Edginton: Yes - I'm a big fan of movies in general. Anything and everything.

Costa: What among the established Aliens and Predator concepts did you most enjoy playing with?

Edginton: Ooh. It's just nice to play with those kinds of toys. But if you look at the Aliens movies and both of the Predator movies, they fall into cliche to a certain degree. You'll have the Predator close to the hero, but cloaked. Or you'll have him repeating a phrase that he's learned off somebody. Or with the Aliens it's generally running around in the dark with a monster running after you. It's great fun and it's high adventure, but it's almost reached a level of cliche now, so I wanted to try to steer it away from that in the comic. I wanted to leave the high adventure but I wanted to build in something a little more fresh. It's still a good seat of the pants movie on a basic level, and so I wanted to get a seat of the pants adventure into the comic. I think that's why Alien IV and the second Predator movie stumbled a little bit - they were rehashing. You've got to go into a new direction. It's why I came up with the idea of the Predator Hunters. Okay, they were in the second movie, but they are using Predator-derived technology - the cloaking, the spears, and things like that. I think that's a nice twist on it.

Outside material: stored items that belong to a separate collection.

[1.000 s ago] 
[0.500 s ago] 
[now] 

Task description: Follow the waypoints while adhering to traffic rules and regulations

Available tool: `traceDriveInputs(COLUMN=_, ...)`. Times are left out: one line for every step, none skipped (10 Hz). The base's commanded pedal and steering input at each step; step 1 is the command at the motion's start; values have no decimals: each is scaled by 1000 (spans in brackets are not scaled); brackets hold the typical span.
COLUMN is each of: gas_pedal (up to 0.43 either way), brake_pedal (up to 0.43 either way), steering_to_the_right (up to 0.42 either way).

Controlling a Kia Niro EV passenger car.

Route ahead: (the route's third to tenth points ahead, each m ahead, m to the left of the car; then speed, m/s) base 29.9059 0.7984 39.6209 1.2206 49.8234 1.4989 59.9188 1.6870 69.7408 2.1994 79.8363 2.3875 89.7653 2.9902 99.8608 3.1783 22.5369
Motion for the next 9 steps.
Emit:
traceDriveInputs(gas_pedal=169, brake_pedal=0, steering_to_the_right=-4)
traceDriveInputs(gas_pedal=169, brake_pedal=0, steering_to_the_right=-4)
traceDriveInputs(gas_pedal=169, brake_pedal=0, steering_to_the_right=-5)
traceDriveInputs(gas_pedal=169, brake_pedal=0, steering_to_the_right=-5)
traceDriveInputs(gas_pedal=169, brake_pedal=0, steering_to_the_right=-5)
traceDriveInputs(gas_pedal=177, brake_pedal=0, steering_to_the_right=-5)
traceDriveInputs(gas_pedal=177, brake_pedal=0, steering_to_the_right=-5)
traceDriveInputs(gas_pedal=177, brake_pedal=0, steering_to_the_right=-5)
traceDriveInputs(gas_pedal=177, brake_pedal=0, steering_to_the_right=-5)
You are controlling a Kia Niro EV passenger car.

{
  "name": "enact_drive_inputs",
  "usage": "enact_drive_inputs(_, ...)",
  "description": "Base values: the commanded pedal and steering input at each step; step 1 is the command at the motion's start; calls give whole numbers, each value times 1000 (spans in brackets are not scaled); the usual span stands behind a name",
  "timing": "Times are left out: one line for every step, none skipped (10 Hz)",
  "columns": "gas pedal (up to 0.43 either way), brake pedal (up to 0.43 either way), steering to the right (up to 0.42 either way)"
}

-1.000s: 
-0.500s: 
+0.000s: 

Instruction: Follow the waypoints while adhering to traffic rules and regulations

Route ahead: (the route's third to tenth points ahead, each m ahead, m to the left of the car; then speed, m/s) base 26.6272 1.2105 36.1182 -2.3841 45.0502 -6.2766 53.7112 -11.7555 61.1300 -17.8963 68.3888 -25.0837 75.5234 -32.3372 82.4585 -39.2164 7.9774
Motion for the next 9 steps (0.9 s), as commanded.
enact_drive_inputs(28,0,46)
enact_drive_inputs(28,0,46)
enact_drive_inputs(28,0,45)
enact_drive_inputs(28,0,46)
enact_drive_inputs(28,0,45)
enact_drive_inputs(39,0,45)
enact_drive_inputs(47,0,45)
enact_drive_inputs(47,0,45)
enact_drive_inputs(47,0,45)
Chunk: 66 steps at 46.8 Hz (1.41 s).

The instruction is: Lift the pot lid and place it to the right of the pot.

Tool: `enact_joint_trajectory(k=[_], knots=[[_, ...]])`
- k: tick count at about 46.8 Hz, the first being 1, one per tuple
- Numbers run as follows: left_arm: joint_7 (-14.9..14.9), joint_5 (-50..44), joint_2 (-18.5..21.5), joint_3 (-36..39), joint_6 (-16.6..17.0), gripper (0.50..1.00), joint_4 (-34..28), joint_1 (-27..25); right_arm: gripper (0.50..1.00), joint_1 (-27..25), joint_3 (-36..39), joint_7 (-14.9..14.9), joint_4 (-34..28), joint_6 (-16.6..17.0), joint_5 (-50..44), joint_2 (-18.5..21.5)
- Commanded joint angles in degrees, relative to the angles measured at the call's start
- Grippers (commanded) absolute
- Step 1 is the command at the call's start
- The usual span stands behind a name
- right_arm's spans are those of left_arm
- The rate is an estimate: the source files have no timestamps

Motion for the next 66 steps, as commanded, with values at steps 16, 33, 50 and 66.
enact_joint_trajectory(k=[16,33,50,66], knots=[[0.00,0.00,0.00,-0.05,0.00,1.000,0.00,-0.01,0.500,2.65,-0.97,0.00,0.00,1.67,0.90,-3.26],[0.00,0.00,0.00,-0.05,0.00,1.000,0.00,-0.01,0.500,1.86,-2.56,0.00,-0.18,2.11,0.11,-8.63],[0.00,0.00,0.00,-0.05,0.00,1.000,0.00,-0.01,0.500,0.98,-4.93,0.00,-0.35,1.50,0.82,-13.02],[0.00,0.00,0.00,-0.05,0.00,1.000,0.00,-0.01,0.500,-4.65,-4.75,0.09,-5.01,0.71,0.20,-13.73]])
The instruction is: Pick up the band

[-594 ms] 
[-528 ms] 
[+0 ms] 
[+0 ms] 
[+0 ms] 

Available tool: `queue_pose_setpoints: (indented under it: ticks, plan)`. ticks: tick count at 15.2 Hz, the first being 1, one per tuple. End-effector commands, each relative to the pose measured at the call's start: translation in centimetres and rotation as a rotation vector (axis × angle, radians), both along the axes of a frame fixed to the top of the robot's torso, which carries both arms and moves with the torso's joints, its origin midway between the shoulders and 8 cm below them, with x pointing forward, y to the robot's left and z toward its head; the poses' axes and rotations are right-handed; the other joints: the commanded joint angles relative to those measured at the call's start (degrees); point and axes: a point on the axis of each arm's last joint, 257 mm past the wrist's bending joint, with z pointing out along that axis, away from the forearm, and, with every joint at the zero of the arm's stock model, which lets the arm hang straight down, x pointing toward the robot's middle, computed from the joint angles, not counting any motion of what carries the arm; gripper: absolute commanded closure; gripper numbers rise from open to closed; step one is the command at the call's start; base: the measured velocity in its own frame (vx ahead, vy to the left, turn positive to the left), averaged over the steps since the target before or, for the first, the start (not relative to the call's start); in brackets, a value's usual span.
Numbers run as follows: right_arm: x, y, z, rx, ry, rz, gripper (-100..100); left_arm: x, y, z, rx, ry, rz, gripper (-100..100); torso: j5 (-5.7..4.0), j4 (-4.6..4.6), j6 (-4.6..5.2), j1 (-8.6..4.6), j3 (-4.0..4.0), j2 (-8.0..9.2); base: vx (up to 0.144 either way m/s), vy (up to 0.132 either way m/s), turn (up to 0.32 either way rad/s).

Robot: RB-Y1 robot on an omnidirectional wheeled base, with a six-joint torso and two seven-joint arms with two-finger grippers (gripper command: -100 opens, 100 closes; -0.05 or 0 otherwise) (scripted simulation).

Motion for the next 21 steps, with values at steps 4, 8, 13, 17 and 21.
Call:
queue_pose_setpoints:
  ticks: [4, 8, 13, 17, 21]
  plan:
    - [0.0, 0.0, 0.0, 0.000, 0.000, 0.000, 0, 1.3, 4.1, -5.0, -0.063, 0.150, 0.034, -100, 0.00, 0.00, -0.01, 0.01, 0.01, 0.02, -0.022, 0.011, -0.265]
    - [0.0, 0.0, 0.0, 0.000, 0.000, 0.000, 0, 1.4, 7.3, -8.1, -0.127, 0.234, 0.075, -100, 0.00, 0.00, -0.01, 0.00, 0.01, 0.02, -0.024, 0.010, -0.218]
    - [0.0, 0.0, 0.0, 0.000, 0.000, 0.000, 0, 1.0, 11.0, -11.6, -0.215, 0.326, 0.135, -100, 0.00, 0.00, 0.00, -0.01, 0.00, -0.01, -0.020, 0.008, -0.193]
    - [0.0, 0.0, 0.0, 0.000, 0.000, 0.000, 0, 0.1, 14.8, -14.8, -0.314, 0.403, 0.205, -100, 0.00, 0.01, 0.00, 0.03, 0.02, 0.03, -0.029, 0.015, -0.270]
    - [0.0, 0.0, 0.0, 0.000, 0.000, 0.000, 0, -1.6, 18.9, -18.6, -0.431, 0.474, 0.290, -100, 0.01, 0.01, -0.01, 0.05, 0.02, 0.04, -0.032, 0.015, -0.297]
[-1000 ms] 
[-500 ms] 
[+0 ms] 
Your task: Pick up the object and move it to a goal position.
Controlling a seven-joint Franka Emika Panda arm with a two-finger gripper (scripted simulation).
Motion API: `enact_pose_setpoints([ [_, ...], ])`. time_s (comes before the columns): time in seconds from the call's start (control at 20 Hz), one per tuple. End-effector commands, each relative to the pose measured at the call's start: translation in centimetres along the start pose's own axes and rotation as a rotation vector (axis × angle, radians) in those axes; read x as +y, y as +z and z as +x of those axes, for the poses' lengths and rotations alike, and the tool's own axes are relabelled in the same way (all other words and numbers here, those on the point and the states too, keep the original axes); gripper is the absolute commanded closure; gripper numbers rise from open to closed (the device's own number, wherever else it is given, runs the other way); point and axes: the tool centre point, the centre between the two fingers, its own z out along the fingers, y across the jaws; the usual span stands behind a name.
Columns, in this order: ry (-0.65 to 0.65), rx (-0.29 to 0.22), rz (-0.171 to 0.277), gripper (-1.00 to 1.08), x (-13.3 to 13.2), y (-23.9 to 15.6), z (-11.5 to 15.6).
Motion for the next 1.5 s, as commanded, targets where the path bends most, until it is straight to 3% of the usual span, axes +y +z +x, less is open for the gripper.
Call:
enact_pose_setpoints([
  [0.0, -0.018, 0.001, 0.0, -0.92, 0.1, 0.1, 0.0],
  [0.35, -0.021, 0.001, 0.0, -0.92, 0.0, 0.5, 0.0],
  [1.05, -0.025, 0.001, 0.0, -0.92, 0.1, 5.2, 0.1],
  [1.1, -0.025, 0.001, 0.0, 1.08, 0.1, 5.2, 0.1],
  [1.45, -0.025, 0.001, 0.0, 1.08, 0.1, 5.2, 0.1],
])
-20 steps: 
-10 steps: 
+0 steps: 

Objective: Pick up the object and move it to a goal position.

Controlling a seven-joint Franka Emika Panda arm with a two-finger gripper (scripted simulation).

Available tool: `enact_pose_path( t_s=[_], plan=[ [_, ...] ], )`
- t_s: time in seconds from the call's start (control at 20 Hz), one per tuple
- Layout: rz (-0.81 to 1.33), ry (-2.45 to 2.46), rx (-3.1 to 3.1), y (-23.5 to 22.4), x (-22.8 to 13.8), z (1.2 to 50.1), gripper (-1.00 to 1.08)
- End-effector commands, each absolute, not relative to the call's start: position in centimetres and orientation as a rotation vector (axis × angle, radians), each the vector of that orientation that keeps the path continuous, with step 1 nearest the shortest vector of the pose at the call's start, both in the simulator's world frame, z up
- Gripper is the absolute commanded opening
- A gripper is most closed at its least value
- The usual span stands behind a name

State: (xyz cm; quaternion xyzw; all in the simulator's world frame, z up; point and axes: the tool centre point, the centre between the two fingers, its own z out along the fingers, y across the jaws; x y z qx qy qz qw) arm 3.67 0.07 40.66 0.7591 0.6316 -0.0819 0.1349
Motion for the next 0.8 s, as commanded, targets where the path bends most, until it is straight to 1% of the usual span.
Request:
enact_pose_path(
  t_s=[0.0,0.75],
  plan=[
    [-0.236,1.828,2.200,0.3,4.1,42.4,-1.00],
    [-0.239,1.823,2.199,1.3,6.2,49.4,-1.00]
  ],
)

Costa: Shocked the hell out of me, man!

Edginton: [laughter]

Costa: Really! I started reading the book with a jaded eye, but man, that was such a cool idea! That was the point where the story grabbed me by the throat. Big surprise.

Edginton: And the Hunters not very far from reality today. It's stealth technology, and the way they're dressed they look kind of like Navy SEALS. So it's fairly close to contemporary military hardware. It's stretching the point just a little bit.

Costa: How do you feel that the artists, Alex Maleev and Glenn Fabry, interpreted your thoughts?

Edginton: Initially Alex and I had a bit of a bumpy ride. I think we had different feels for it. But we had a chat and threw some ideas around, and, I mean, he was really good about it. He went back and changed about 12 or 13 pages of artwork on the first issue. I don't think he was told to, I think he just did so for the sake of doing a better project.

Costa: Wow!

Edginton: Which is great. All credit to him. And then, on the second issue, we were working far more like one mind. I could not pick fault in it. It was brilliant. I was really pleased.

As for Glenn's covers, I mean, Glenn is Glenn. Glenn is exceptional. I've known him for a good few years. I just can't fault him. That's why I recommended him for the covers.

Costa: You've got a remarkable amount of experience writing licensed comic book material. When you do, do you feel as though you are writing "in competition" with another medium? Are you driven to make the comics more film-based?

Edginton: I've got a fairly cinematic eye anyway, I like to think. When I'm laying stuff out and I'm running through it in my head, I've got a movie running. Like in the bit where Lee is climbing the mountain, then it's all dark, then he turns to see the ship come zooming overhead, then he's bathed in brilliant light for a second, then you see the crash. To me, that's a movie sequence. So I tend to think cinematically. I don't think that I'm in competition; I'm not thinking, "Whoa, I've got to make this as much of a movie experience as possible!" Just for high-impact scenes and cool sequences, I do movie-style storytelling.

That reminds me - apparently [having the Predators bring Aliens to Earth] was quite a coup. Phil Amara, the editor, said that since the Aliens: Earth War comic that came out back in the '80s, Fox hasn't let anybody bring the Aliens back to Earth because they couldn't find a good enough reason to actually let anybody have Aliens on Earth. But, apparently, the way I did it I was okay.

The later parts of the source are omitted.